TASK TO CARRY OUT ▸
Retype the listing that follows without a single change.

GIVEN MATERIAL ▸
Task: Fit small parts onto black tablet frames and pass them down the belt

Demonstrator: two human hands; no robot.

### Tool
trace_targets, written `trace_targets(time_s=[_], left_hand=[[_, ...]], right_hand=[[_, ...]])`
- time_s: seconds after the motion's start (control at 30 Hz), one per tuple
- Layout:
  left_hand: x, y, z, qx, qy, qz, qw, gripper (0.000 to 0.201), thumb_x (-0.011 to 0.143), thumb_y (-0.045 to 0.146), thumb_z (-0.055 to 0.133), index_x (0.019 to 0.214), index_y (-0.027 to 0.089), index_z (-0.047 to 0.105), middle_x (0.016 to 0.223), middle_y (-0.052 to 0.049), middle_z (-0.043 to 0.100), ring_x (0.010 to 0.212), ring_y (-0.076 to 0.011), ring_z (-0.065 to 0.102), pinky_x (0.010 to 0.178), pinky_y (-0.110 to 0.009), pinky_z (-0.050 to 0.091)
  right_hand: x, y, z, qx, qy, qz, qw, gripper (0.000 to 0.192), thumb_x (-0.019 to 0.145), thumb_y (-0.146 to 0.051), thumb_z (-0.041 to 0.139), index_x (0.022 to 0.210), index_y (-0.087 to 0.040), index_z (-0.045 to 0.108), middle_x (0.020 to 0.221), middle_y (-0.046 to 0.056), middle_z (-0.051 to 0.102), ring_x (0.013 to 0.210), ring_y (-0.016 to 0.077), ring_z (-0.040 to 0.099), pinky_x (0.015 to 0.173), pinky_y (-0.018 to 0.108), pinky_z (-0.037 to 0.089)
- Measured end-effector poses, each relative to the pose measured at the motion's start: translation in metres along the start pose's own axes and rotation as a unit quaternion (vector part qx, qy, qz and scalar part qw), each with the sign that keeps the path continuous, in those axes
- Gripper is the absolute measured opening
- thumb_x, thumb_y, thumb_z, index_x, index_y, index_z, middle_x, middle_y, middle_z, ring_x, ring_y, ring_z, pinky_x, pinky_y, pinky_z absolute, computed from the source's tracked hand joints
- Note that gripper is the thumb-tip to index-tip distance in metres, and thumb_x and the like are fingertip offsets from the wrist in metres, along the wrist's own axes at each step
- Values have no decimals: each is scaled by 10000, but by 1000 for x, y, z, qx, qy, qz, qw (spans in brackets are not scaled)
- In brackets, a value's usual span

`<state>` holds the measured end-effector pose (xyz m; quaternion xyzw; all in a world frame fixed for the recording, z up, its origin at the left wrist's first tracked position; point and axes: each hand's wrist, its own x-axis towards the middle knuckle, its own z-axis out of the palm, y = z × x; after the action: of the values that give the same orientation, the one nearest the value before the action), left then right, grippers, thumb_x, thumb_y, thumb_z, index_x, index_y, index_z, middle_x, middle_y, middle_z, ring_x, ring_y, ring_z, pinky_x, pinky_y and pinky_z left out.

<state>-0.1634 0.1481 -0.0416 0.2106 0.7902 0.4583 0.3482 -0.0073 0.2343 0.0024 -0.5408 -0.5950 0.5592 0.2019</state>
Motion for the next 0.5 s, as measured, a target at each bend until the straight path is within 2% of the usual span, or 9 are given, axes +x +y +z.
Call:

THE ANSWER ▸
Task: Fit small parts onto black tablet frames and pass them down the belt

Demonstrator: two human hands; no robot.

### Tool
trace_targets, written `trace_targets(time_s=[_], left_hand=[[_, ...]], right_hand=[[_, ...]])`
- time_s: seconds after the motion's start (control at 30 Hz), one per tuple
- Layout:
  left_hand: x, y, z, qx, qy, qz, qw, gripper (0.000 to 0.201), thumb_x (-0.011 to 0.143), thumb_y (-0.045 to 0.146), thumb_z (-0.055 to 0.133), index_x (0.019 to 0.214), index_y (-0.027 to 0.089), index_z (-0.047 to 0.105), middle_x (0.016 to 0.223), middle_y (-0.052 to 0.049), middle_z (-0.043 to 0.100), ring_x (0.010 to 0.212), ring_y (-0.076 to 0.011), ring_z (-0.065 to 0.102), pinky_x (0.010 to 0.178), pinky_y (-0.110 to 0.009), pinky_z (-0.050 to 0.091)
  right_hand: x, y, z, qx, qy, qz, qw, gripper (0.000 to 0.192), thumb_x (-0.019 to 0.145), thumb_y (-0.146 to 0.051), thumb_z (-0.041 to 0.139), index_x (0.022 to 0.210), index_y (-0.087 to 0.040), index_z (-0.045 to 0.108), middle_x (0.020 to 0.221), middle_y (-0.046 to 0.056), middle_z (-0.051 to 0.102), ring_x (0.013 to 0.210), ring_y (-0.016 to 0.077), ring_z (-0.040 to 0.099), pinky_x (0.015 to 0.173), pinky_y (-0.018 to 0.108), pinky_z (-0.037 to 0.089)
- Measured end-effector poses, each relative to the pose measured at the motion's start: translation in metres along the start pose's own axes and rotation as a unit quaternion (vector part qx, qy, qz and scalar part qw), each with the sign that keeps the path continuous, in those axes
- Gripper is the absolute measured opening
- thumb_x, thumb_y, thumb_z, index_x, index_y, index_z, middle_x, middle_y, middle_z, ring_x, ring_y, ring_z, pinky_x, pinky_y, pinky_z absolute, computed from the source's tracked hand joints
- Note that gripper is the thumb-tip to index-tip distance in metres, and thumb_x and the like are fingertip offsets from the wrist in metres, along the wrist's own axes at each step
- Values have no decimals: each is scaled by 10000, but by 1000 for x, y, z, qx, qy, qz, qw (spans in brackets are not scaled)
- In brackets, a value's usual span

`<state>` holds the measured end-effector pose (xyz m; quaternion xyzw; all in a world frame fixed for the recording, z up, its origin at the left wrist's first tracked position; point and axes: each hand's wrist, its own x-axis towards the middle knuckle, its own z-axis out of the palm, y = z × x; after the action: of the values that give the same orientation, the one nearest the value before the action), left then right, grippers, thumb_x, thumb_y, thumb_z, index_x, index_y, index_z, middle_x, middle_y, middle_z, ring_x, ring_y, ring_z, pinky_x, pinky_y and pinky_z left out.

<state>-0.1634 0.1481 -0.0416 0.2106 0.7902 0.4583 0.3482 -0.0073 0.2343 0.0024 -0.5408 -0.5950 0.5592 0.2019</state>
Motion for the next 0.5 s, as measured, a target at each bend until the straight path is within 2% of the usual span, or 9 are given, axes +x +y +z.
Call:

Nothing more remains to be added to the answer.